L’idée circule depuis quelques semaines: nommer un «émissaire», un «ambassadeur spécial» ou un «envoyé spécial» du Canada pour Haïti.
Plusieurs noms ont circulé, les libéraux suggérant même Brian Mulroney. L’ONU a nommé Bill Clinton à ce poste.
La candidate idéale, toutefois, semble toute trouvée: Michaëlle Jean, fille d’Haïti, qui termine prochainement son mandat de gouverneure générale et qui vient d’arriver dans son pays d’origine pour une courte visite protocolaire.

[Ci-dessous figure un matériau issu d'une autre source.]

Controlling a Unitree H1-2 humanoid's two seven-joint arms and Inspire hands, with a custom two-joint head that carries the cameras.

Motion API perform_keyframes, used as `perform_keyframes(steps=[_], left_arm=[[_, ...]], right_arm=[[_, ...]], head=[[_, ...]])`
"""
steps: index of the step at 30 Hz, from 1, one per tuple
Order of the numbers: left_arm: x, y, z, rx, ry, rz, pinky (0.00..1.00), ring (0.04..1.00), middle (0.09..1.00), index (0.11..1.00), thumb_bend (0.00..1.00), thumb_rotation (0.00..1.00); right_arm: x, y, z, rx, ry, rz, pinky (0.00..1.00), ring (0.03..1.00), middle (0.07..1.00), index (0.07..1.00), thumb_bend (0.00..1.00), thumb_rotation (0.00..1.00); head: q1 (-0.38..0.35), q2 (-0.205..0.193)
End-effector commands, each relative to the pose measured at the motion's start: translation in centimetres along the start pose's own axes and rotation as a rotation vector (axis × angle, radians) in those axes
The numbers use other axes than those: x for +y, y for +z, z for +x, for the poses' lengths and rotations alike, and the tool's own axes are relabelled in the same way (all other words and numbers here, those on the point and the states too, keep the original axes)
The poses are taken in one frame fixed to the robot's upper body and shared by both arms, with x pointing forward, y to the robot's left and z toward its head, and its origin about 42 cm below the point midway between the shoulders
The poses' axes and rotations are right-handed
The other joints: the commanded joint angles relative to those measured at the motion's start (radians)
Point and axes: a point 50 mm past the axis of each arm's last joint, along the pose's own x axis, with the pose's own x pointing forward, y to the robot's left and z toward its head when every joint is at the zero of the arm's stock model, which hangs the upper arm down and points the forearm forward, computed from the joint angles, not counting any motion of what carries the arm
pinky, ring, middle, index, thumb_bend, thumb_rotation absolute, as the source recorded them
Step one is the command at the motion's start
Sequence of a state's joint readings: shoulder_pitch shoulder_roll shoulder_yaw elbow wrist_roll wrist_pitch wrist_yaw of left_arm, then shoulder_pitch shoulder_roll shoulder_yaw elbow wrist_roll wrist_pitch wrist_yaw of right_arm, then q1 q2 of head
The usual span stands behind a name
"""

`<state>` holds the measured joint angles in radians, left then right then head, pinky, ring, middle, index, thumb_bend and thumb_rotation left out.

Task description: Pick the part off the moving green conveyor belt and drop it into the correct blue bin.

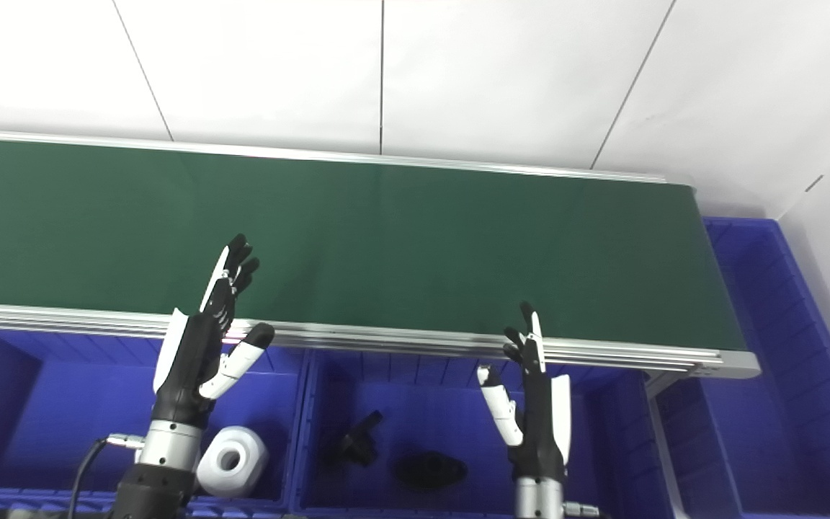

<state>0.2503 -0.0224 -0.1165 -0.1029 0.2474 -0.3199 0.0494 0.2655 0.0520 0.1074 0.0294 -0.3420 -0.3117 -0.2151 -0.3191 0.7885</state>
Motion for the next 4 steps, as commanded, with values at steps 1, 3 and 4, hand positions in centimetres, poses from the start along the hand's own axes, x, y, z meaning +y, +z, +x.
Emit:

Pour l’avoir constaté de mes yeux sur place, je vous confirme que Mme Jean est une véritable superstar en Haïti. Un véritable chef d’État, au même titre que Barack Obama!
Ne pariez toutefois pas vos économies sur cette nomination par Stephen Harper. Ni sur aucune autre nomination, d’ailleurs, pour Haïti.

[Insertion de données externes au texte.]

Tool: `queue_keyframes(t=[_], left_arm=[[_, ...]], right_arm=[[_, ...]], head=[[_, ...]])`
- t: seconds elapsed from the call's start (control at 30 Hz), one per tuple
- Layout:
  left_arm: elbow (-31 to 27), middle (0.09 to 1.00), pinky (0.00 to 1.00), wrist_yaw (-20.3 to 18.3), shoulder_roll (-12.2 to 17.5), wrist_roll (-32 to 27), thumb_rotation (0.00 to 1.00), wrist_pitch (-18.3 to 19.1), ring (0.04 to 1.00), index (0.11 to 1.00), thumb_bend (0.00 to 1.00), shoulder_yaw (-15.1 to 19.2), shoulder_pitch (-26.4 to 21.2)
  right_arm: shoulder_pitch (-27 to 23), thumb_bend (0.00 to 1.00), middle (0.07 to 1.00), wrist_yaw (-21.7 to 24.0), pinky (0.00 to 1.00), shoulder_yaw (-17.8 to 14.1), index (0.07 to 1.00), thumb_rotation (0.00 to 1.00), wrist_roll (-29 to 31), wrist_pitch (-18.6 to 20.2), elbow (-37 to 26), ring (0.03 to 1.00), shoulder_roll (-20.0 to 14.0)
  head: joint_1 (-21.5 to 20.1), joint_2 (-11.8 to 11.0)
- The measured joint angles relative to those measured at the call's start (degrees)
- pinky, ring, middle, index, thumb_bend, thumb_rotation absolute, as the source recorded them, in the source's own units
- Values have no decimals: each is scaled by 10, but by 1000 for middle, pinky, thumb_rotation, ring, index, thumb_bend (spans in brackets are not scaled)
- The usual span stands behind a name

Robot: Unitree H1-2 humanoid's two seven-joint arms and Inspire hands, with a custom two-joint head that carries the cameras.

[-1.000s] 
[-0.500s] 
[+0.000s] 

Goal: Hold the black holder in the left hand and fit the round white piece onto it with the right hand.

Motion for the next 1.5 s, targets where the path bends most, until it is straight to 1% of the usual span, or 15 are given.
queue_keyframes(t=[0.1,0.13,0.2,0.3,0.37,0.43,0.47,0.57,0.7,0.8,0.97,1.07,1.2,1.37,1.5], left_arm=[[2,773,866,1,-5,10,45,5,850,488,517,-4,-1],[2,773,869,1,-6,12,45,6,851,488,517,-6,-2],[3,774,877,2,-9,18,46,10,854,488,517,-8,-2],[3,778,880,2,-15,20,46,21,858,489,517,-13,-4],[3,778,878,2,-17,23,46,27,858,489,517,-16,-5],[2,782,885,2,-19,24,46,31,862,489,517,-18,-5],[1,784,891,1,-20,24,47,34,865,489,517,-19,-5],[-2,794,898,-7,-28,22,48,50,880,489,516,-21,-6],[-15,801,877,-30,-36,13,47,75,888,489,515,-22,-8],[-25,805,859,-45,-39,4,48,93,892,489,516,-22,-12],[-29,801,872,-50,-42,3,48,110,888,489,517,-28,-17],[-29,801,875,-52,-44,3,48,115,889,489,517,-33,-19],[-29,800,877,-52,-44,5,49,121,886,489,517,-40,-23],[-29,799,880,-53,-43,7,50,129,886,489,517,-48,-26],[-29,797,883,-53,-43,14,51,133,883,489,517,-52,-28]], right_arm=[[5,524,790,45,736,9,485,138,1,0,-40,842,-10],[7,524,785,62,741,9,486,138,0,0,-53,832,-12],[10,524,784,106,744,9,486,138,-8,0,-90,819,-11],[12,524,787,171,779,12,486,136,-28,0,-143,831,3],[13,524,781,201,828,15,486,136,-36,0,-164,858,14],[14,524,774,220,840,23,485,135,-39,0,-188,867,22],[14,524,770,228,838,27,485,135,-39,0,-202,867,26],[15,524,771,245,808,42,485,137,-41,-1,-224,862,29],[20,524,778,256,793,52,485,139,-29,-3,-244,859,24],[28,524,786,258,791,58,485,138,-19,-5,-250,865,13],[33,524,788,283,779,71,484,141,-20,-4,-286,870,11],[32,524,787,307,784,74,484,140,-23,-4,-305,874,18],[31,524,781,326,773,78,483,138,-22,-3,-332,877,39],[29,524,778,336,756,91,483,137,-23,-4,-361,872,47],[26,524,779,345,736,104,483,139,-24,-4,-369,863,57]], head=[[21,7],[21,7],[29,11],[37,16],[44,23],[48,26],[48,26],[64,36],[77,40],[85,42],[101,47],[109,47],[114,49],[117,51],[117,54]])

«Les émissaires ou envoyés spéciaux, c’est pas notre truc. Nous fonctionnons avec notre ministre des Affaires étrangères, Lawrence Cannon et notre ambassadeur à Port-au-Prince et cela nous convient parfaitement», m’a confié un proche conseiller de M. Harper ces derniers jours.

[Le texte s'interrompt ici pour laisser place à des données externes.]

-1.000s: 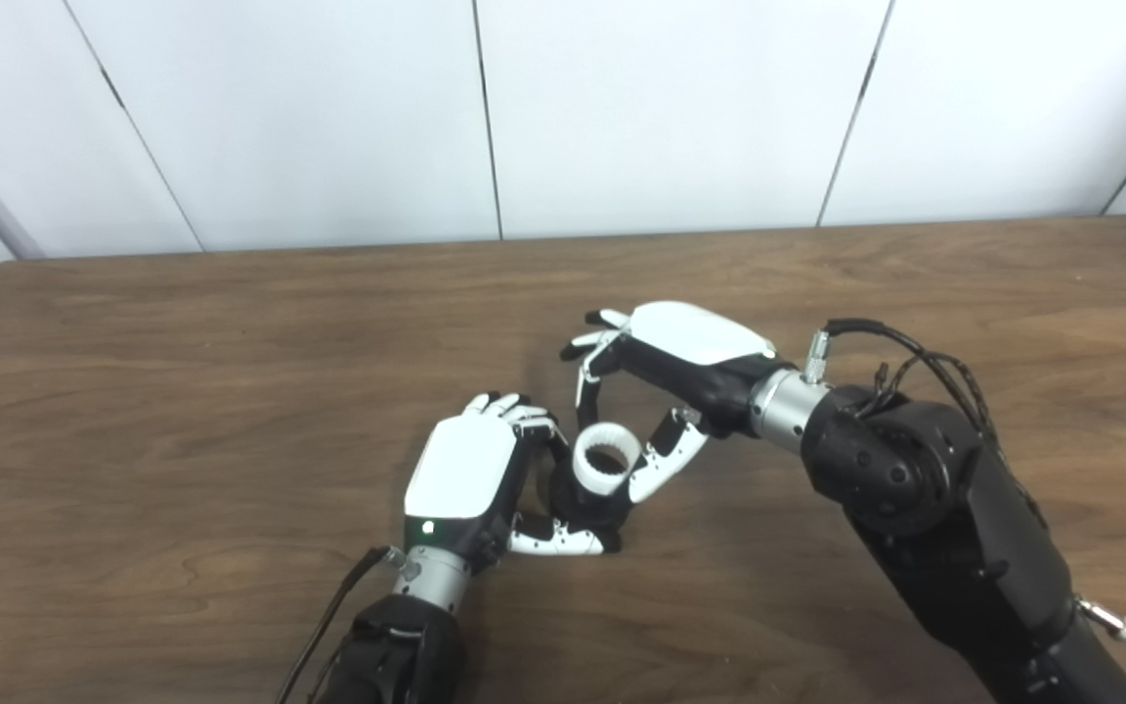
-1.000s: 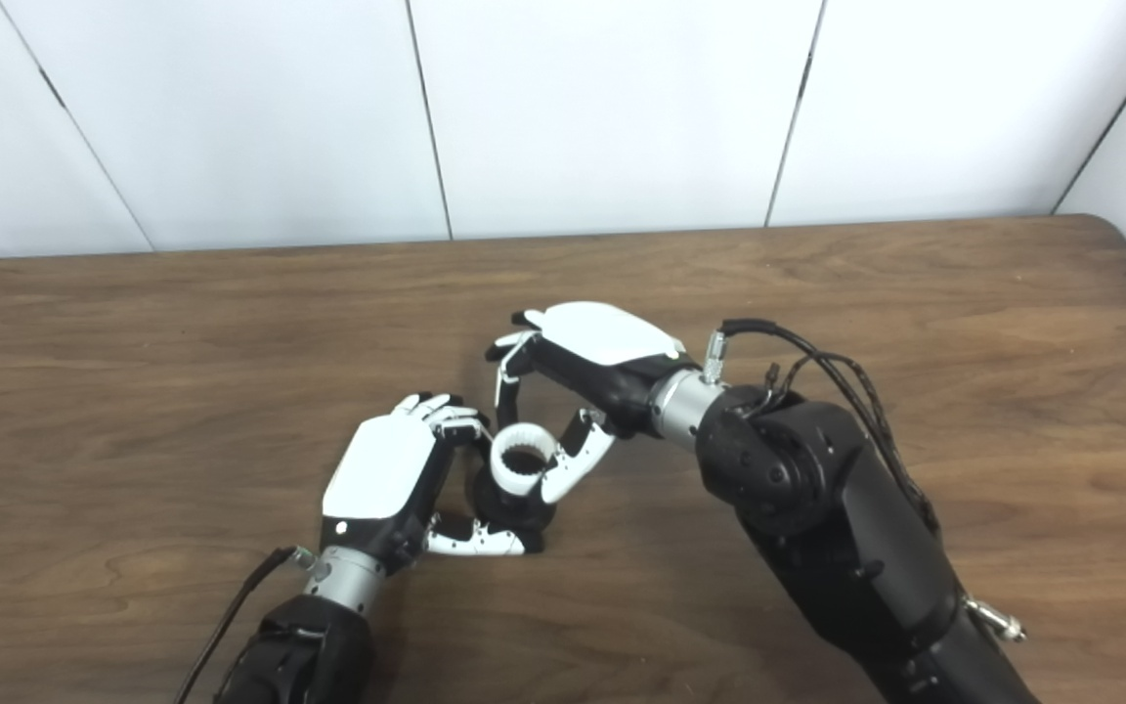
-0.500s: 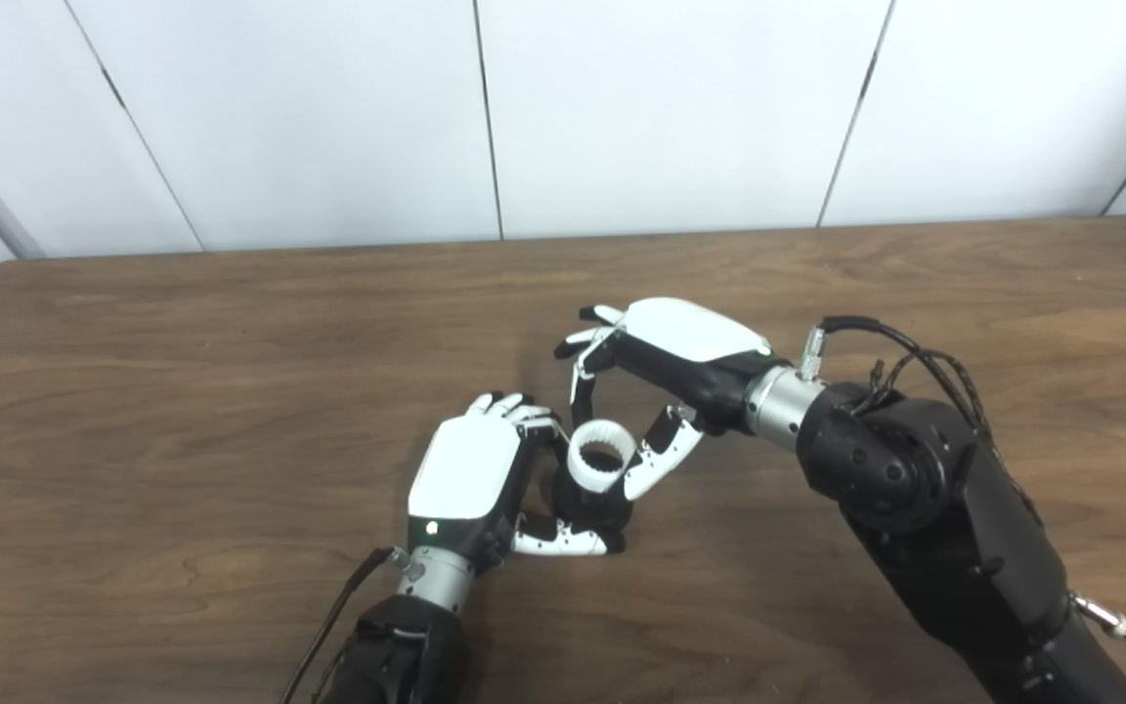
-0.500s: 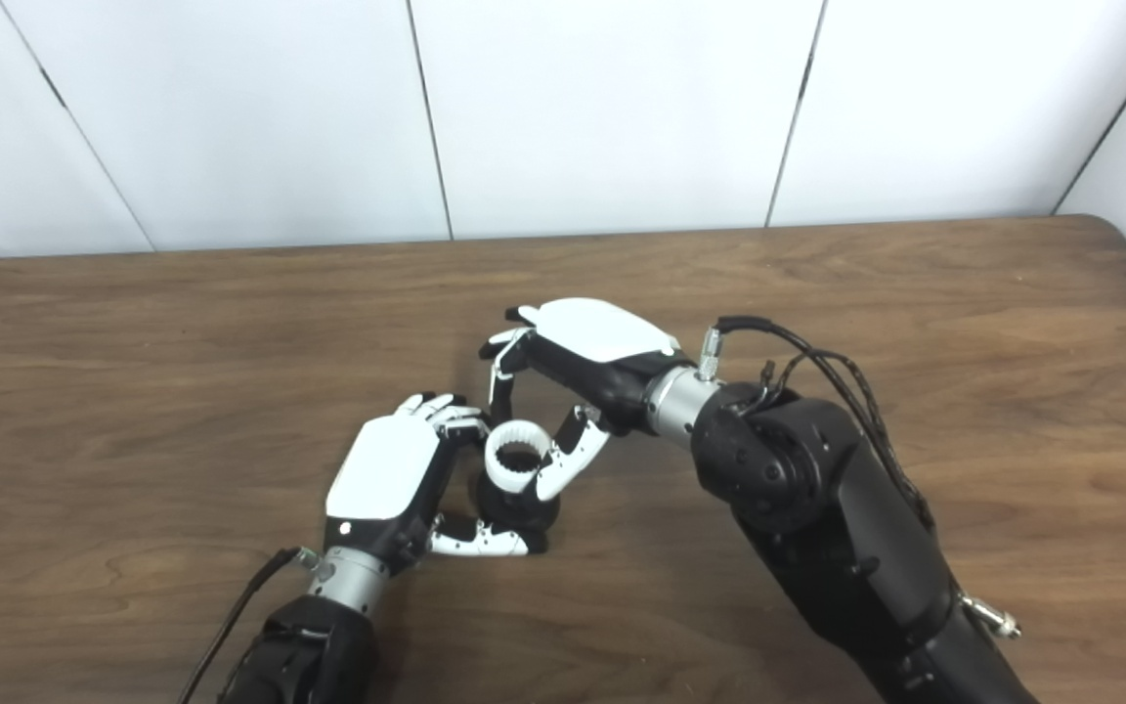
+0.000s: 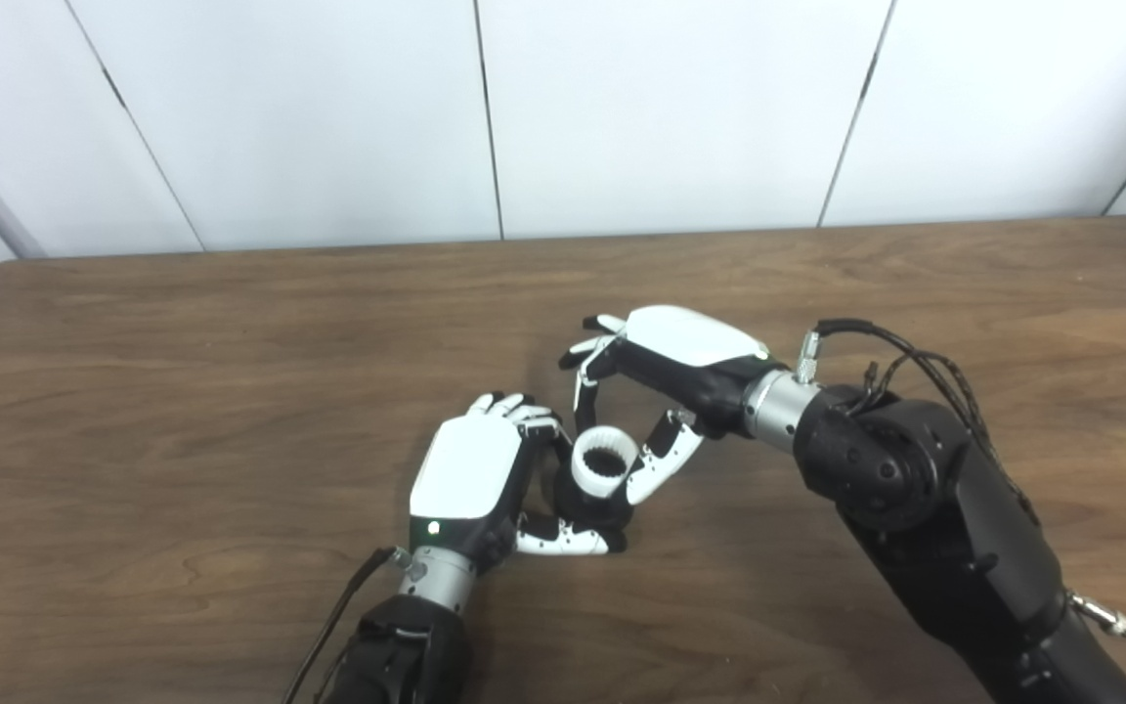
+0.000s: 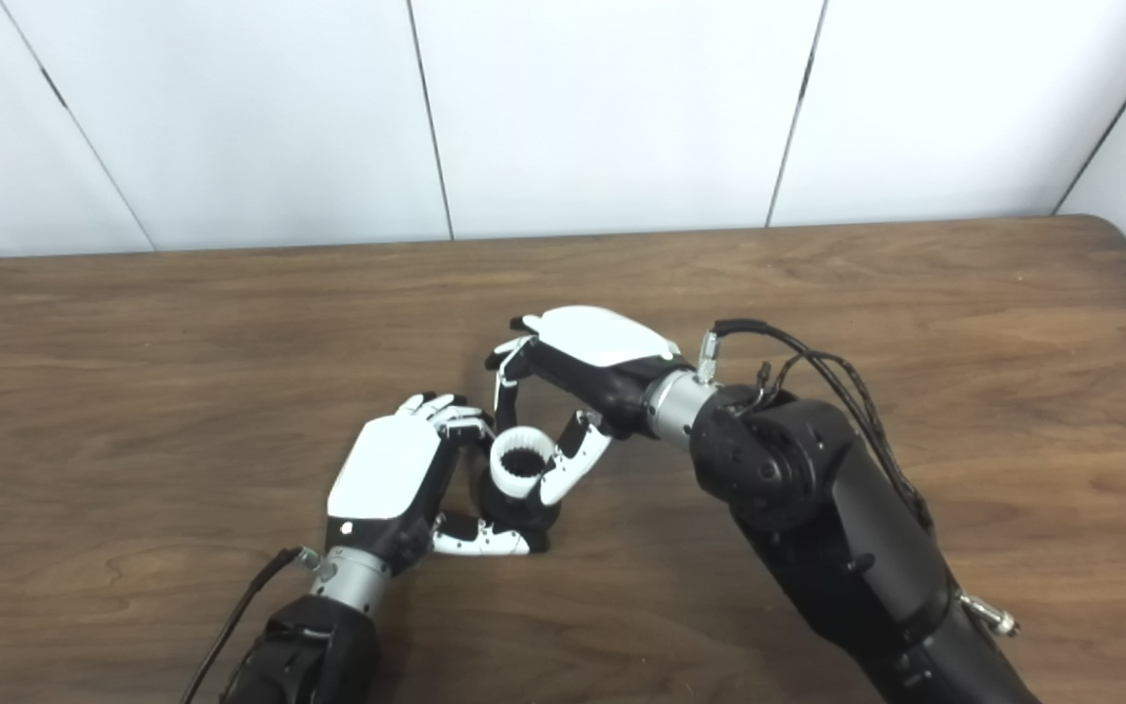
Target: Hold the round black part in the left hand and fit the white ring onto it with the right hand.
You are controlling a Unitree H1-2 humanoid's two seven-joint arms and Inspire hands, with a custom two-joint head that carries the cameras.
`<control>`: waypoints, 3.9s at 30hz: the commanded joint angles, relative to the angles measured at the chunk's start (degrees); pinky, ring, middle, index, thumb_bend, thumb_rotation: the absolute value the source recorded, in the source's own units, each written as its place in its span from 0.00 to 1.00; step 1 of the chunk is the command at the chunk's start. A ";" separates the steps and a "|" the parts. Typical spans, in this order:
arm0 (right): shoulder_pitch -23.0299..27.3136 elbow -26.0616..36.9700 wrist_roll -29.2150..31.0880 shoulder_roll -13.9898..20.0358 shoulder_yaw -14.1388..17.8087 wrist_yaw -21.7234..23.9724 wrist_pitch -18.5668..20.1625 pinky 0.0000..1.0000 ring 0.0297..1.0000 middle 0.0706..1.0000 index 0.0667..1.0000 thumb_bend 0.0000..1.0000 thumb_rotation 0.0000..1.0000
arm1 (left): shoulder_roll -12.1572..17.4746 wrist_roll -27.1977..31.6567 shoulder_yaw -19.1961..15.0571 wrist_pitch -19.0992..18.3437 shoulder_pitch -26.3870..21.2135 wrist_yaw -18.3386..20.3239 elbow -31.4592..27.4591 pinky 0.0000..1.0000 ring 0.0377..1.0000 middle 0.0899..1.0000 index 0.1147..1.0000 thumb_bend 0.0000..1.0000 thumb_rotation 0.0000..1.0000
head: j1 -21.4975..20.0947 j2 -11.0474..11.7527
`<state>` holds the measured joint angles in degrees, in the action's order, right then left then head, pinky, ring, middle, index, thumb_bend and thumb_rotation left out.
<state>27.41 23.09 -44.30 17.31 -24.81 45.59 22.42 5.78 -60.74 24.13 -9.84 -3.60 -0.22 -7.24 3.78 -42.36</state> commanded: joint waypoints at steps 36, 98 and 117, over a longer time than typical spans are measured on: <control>2.62 -1.05 -0.46 -0.33 -0.52 -1.14 -1.36 0.98 1.00 0.87 0.45 0.52 0.13 | -0.92 -1.51 0.92 -0.83 -1.42 -1.78 -0.16 0.92 0.86 0.74 0.42 0.52 0.05 | 0.23 -0.30; 2.50 -4.36 -0.35 0.04 -0.54 -3.24 -3.41 0.97 1.00 0.86 0.45 0.52 0.13 | -1.33 -1.36 0.72 -1.26 -1.70 -1.49 -0.64 0.92 0.86 0.74 0.42 0.52 0.05 | 0.62 -0.65; 2.34 -4.02 -0.34 -0.12 -0.48 -3.52 -3.46 0.97 1.00 0.88 0.45 0.52 0.13 | -1.58 -1.88 1.26 -1.66 -1.58 -1.65 -0.39 0.92 0.86 0.74 0.42 0.52 0.05 | 0.72 -1.12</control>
<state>27.71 17.35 -44.48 17.22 -25.79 43.14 19.79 4.85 -61.52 25.18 -11.50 -3.92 -1.05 -6.76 4.48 -43.42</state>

Voilà qui règle la question d’une éventuelle nomination de Michaëlle Jean dans un poste particulier pour Haïti.
Cela ne règle pas, toutefois, la question cruciale du suivi des centaines de millions que nous verserons pour la reconstruciton de ce pays rongé par des problèmes endémiques de corruption.
Le regard distrait d’un ministre débordé par ses tâches courantes suffira-t-il à nous assurer que nous ne sommes pas, encore une fois, en train de verser de l’eau dans une chaudière percée?